Business / Economy

Kuroda says Bank of Japan's extra easing won't be limited to interest rate cuts

Kyodo

Bank of Japan Gov. Haruhiko Kuroda said Tuesday additional monetary easing by the central bank will not be limited to cutting interest rates, while adding that the economy is likely to stay firm despite the recent consumption tax hike.

The BOJ last week said it would further lower borrowing costs if necessary, sending a clearer message to markets as pressure builds on it to follow its U.S. and European counterparts in extending stimulus amid signs of a global economic slowdown.

Speaking at a meeting with business leaders in Nagoya, Kuroda said the BOJ’s new forward guidance means that “there would be a downward bias in the policy rates.”

But he also said, “There is no change in our understanding that, besides lowering the policy rates, there are various possible measures for additional easing.”

“Combinations or applications of these various measures also would be an option,” he added, referring to other steps such as expanding asset purchases from financial institutions.

On Japan’s economy, the governor said the BOJ is monitoring the impact of the consumption tax hike from 8 percent to 10 percent on Oct. 1.

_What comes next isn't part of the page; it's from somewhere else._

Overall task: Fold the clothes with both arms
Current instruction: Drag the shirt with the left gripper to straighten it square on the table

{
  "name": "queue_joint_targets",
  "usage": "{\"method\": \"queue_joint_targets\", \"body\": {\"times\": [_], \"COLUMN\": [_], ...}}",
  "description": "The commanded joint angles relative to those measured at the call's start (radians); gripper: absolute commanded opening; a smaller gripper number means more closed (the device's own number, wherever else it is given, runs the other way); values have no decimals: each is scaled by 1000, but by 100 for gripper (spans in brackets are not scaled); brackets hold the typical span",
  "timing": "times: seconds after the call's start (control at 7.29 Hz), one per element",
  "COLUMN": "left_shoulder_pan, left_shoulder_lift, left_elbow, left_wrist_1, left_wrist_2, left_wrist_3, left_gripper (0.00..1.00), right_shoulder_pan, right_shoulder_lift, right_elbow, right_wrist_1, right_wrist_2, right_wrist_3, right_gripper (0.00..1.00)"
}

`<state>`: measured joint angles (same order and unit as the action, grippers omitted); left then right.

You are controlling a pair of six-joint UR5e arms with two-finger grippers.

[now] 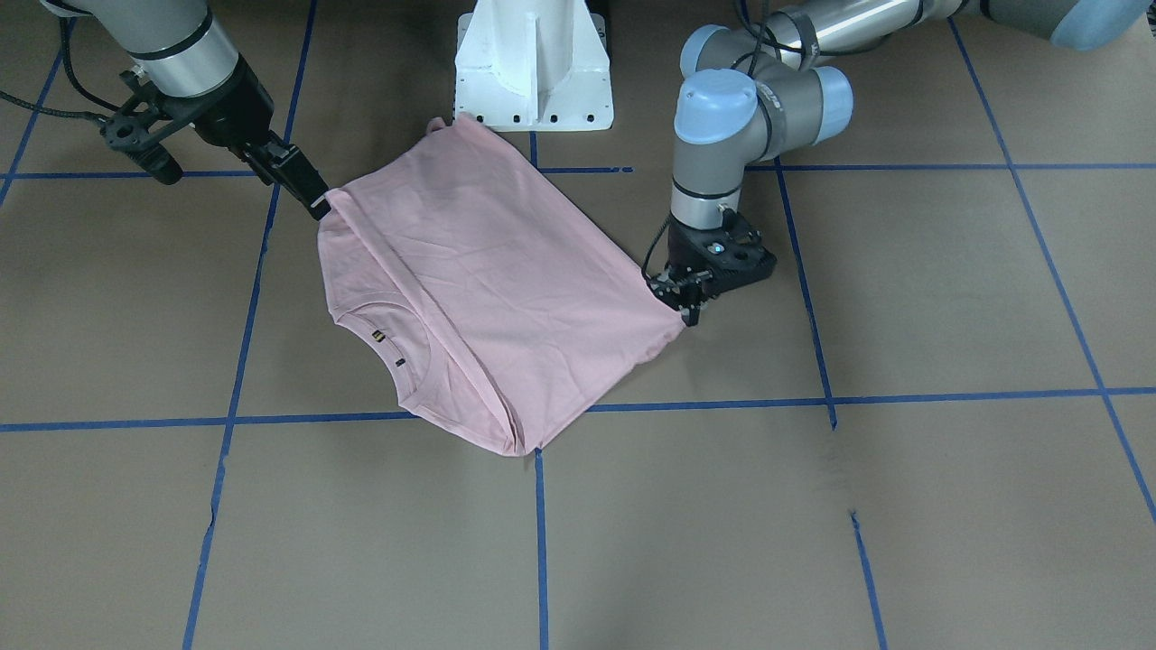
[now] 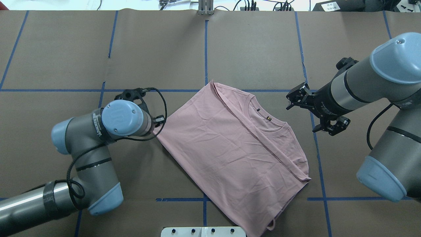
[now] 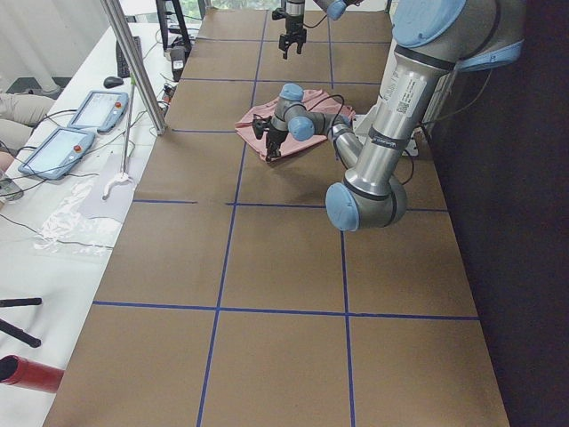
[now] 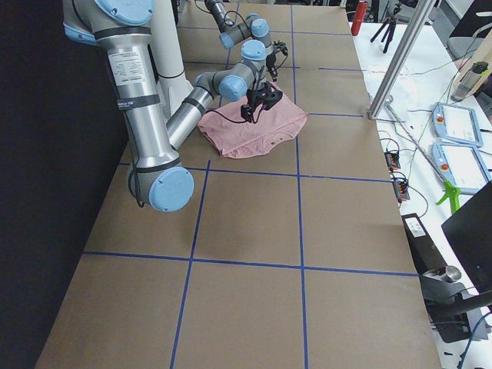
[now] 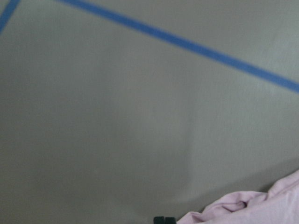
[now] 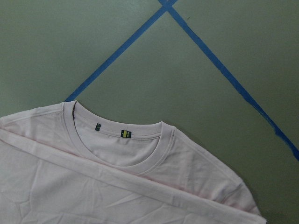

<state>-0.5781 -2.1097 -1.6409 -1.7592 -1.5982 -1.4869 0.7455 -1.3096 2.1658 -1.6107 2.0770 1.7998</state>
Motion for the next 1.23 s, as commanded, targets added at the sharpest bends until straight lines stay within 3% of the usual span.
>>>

But he noted the impact “has remained small compared to that of the previous tax hike in 2014 as far as available data suggest,” as the government has taken various measures to smooth out downside pressure on household spending.

Under the new guidance, the BOJ is expecting short- and long-term interest rates to remain at their present or lower levels as long as there is a possibility of losing momentum toward its 2 percent inflation goal.

Market participants have increasingly expected the BOJ to reduce short-term rates from the current minus 0.1 percent in any additional easing. But many banks have grown concerned that deeper negative rates could eat into their profit margins.

The BOJ left policy unchanged at last week’s meeting, keeping the short-term rate steady and guiding long-term rates to around zero percent. It also maintained its already massive asset purchase program.